If Washington lawmakers truly want to reduce state expenses, they would invest a portion of their tobacco settlement money in tobacco prevention programs proven to reduce health care costs. Recent studies have found that states are saving about $3 dollars in health costs for every dollar invested in effective tobacco prevention programs.

Unfortunately, Wall Street brokers have been pressuring states to sell their settlement funds by raising worries about tobacco company bankruptcy and declining cigarette consumption. But these same bond brokers are getting A or even A+ ratings on tobacco-settlement bonds, which are among the very highest ratings. That means Wall Street firmly believes in the long-term profitability of the tobacco industry.
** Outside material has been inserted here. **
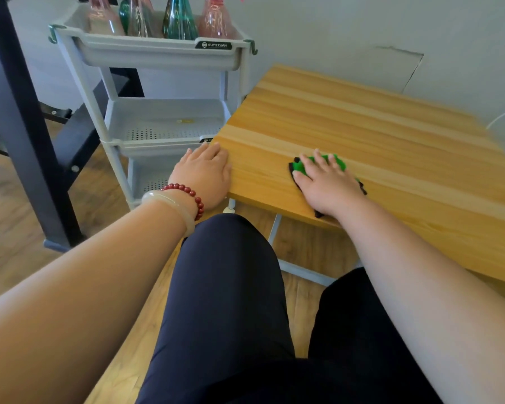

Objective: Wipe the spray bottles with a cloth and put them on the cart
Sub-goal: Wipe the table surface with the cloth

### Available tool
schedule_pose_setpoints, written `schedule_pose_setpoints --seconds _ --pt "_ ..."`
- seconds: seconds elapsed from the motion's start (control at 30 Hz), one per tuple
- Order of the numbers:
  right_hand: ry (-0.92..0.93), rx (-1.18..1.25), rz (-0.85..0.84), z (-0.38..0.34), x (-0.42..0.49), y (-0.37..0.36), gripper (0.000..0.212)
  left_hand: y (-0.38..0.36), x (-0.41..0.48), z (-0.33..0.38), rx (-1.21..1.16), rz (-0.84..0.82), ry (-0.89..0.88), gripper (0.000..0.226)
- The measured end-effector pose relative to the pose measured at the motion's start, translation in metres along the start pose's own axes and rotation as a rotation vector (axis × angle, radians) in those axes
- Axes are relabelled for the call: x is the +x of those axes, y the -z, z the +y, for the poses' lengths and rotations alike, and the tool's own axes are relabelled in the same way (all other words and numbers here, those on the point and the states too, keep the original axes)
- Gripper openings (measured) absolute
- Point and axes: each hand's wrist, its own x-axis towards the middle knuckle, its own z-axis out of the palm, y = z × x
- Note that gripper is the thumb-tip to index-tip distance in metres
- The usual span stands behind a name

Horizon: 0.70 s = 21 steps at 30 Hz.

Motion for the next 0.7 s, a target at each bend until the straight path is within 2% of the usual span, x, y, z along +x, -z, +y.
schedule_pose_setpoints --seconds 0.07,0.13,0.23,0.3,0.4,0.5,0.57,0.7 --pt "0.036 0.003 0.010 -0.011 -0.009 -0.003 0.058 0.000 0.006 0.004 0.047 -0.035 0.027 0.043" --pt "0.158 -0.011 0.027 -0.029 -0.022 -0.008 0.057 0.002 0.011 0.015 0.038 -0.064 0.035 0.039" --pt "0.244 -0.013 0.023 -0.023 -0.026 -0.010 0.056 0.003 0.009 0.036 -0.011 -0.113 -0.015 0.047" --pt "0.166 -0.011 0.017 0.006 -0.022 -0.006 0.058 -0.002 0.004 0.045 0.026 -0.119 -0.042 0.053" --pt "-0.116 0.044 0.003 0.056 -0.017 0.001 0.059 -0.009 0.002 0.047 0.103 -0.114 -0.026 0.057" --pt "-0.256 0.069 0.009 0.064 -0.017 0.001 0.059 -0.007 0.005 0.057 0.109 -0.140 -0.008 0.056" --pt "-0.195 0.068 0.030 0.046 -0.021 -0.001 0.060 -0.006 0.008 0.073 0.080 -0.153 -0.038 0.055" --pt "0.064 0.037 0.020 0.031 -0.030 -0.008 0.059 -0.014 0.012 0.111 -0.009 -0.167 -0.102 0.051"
The issue of declining cigarette consumption is another red herring. While the state's settlement payments will be reduced as national cigarette sales decline, no one expects that will amount to more than a one or two percent reduction per year. In addition, the state's tobacco settlement payments are automatically adjusted upward each year for inflation, which will more than offset any future reductions caused by U.S. smoking declines.

The Washington State proposal is little more than a budgetary gimmick that will end up hurting taxpayers and kids vulnerable to the lure of tobacco addiction. We urge the Legislature and Governor Gary Locke to reject this proposal.